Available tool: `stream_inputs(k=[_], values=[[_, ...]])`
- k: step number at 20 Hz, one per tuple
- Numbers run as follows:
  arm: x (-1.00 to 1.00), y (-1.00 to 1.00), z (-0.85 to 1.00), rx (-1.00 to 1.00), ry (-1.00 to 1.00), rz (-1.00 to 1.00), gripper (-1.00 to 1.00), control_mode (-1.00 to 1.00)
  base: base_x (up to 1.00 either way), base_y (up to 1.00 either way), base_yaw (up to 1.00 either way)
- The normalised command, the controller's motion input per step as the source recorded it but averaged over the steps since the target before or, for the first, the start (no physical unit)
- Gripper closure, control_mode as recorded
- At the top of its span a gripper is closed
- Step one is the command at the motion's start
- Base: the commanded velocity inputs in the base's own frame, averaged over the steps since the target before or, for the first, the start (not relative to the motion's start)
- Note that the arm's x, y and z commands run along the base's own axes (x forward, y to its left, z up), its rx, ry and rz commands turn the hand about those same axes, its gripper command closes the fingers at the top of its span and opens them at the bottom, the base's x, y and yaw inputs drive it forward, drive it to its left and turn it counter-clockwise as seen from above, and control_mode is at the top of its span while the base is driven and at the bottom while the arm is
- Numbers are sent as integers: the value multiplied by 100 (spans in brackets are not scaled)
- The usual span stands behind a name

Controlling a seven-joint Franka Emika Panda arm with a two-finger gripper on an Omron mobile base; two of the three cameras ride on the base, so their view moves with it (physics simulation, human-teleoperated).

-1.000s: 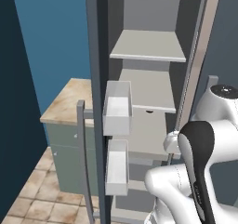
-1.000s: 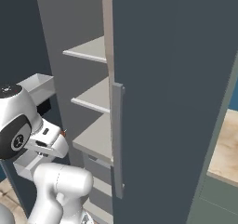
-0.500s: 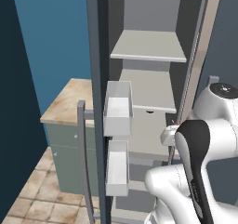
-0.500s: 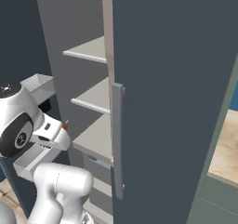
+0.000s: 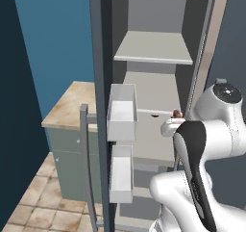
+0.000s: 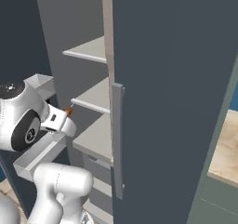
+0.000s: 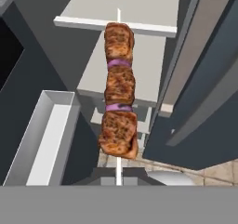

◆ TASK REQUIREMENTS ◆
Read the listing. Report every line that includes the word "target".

◆ SOLUTION TO THE EXERCISE ◆
- The normalised command, the controller's motion input per step as the source recorded it but averaged over the steps since the target before or, for the first, the start (no physical unit)
- Base: the commanded velocity inputs in the base's own frame, averaged over the steps since the target before or, for the first, the start (not relative to the motion's start)

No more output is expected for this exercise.